La semaine dernière sur un pont du quartier Kwai Chung (au nord de Hong Kong), les passants ont pu admirer des décorations de Noël étonnantes : des Hongkongais anonymes avaient suspendu des guirlandes de personnages de papier, dont certaines figuraient des membres du gouvernement affublés de corps de cafards.

Sur Twitter, cette internaute hongkongaise s'amuse de cette initiative.

Parmi les personnages suspendus sur ce pont, on reconnaît notamment Leung Chun Ying, ex-chef de l’exécutif, Norman Chan, ex-dirigeant de la banque centrale de Hong Kong, et bien sûr Carrie Lam, la dirigeante très controversée de la région administrative spéciale, dont la tête est rattachée à un corps en petite tenue.

À droite, Leung Chun Ying, ex-chef de l’exécutif hongkongais.

Norman Chan, ex-dirigeant de la Monetary Authority, la banque centrale de Hong Kong.

Carrie Lam, actuelle cheffe de l'exécutif de Hong Kong et très critiquée par les manifestants prodémocratie.

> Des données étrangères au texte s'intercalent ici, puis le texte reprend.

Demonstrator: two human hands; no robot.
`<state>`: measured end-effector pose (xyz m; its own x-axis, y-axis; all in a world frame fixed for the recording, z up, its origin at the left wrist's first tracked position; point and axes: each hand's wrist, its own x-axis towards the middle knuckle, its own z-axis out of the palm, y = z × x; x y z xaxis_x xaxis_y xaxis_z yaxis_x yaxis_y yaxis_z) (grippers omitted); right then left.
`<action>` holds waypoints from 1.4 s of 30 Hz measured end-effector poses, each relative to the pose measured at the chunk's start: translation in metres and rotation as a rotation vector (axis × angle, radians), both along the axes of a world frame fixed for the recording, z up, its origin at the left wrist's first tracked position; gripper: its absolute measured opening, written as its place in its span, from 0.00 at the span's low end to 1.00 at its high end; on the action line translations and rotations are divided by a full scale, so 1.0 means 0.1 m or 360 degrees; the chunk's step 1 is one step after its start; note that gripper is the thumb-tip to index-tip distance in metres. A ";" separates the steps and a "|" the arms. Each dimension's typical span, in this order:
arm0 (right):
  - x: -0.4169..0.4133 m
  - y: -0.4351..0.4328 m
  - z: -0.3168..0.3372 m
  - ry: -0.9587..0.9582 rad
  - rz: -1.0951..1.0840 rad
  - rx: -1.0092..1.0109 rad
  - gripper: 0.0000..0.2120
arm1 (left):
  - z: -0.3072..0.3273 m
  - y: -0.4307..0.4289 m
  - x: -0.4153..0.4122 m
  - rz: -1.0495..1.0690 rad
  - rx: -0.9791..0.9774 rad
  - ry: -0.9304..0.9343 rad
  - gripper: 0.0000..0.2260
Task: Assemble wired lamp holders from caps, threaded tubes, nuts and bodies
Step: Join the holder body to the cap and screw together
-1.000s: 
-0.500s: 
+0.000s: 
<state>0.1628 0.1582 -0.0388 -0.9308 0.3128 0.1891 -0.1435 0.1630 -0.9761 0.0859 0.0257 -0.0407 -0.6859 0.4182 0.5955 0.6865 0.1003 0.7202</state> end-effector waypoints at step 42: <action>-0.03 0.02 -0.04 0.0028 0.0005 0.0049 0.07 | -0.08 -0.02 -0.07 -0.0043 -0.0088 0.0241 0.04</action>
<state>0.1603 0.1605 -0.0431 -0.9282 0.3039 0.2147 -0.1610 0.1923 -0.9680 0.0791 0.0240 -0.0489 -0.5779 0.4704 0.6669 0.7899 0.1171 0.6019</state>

Ils ont été suspendus sur un pont du quartier Kwai Chung à Hong Kong, renommé à l’occasion "Lennon Bridge" par certains internautes. Une référence au "Lennon Wall" construit à Prague en 1980 après l’assassinat de John Lennon. À Hong Kong, des murs "Lennon walls" sont régulièrement recouverts de Post-it aux slogans hostiles au gouvernement et à Pékin.

Certains personnages sont plus symboliques, comme cet homme casqué qui représente la police de Hong Kong, qui affronte régulièrement les manifestants, parfois violemment.

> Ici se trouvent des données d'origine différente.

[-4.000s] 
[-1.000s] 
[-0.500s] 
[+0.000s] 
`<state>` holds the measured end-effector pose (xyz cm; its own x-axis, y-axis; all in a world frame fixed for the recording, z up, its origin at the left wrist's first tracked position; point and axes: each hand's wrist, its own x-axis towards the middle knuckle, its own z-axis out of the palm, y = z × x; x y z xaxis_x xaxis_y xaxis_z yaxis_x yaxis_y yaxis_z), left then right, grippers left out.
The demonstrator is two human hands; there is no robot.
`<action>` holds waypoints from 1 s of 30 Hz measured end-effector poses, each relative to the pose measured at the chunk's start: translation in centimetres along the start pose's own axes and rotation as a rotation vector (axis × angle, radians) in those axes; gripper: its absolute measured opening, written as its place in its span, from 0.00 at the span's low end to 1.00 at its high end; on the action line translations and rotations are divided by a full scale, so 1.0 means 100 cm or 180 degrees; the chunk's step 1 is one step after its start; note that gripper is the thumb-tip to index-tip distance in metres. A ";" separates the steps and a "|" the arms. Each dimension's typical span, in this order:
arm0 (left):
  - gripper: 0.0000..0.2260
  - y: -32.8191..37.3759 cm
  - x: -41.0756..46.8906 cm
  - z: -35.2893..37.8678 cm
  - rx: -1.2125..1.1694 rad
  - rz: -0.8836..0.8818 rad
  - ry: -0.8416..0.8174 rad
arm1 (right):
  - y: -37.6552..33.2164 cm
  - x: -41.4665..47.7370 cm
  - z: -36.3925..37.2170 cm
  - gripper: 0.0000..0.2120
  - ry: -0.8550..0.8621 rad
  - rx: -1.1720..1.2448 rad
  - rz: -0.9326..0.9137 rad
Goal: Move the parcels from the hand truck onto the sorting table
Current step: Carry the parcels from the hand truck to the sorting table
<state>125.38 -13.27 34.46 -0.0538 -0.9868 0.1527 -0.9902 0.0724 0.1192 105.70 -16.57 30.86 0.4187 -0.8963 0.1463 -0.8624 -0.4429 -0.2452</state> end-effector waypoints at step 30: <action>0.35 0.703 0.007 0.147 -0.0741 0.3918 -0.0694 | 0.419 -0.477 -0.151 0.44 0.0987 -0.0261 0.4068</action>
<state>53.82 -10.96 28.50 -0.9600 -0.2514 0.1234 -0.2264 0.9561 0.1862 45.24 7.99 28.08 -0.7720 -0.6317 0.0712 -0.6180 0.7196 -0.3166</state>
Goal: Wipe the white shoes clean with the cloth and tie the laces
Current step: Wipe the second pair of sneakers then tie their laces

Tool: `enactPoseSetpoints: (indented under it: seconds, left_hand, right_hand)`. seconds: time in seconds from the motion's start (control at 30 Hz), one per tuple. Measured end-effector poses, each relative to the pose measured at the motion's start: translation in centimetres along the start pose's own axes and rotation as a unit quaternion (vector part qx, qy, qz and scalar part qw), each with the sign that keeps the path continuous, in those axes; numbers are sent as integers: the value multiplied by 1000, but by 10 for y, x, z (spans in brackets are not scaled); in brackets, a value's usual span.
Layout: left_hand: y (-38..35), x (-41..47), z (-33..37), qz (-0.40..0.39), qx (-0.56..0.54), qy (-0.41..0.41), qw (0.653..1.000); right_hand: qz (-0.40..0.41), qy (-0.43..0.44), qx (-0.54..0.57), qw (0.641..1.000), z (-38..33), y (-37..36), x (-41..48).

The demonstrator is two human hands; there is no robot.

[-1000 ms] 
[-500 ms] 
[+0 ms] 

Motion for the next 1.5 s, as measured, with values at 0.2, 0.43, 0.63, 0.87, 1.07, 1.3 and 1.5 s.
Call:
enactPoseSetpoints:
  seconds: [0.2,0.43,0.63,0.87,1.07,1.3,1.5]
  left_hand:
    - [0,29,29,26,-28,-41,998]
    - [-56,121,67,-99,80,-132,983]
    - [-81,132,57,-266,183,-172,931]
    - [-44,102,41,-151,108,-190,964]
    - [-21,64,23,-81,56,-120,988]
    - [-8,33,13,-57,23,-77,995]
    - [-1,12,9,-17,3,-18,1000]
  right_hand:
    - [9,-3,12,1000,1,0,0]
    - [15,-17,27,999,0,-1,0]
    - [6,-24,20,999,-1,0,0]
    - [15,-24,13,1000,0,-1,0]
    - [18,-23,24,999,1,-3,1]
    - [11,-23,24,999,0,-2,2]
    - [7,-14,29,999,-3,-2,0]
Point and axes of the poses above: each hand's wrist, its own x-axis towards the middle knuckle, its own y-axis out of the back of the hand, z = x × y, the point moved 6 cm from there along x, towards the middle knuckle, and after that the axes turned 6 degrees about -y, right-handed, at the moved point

Ce personnage représente la police de Hong Kong, qui affronte régulièrement les manifestants.

Que certains de ces personnages aient un corps de cafard n’est pas anecdotique. La police hongkongaise qualifie ouvertement les manifestants de "cafards".

Fin août, Facebook a supprimé plus d’un millier de comptes accusés de faire partie d’une campagne chinoise visant à décrédibiliser les manifestants. Sur nombre de ces publications, les manifestants étaient qualifiés de "cafards à écraser".

Si ces drôles de décorations ont fait parler d’elles sur les réseaux sociaux, tout le monde n’a pas apprécié le geste. Sur Weibo, l’équivalent de Twitter en Chine, de nombreux internautes pro-Pékin ont exprimé leur indignation.

Dans cette publication, cet internaute insulte ceux qui ont suspendu les personnages. En dessous, un hashtag de soutien à la police de Hong Kong.

Et sur le pont, des citoyens progouvernement n’ont pas hésité à retirer les personnages suspendus.

Accrochées la semaine dernière, ces "décorations" ont depuis été retirées du pont.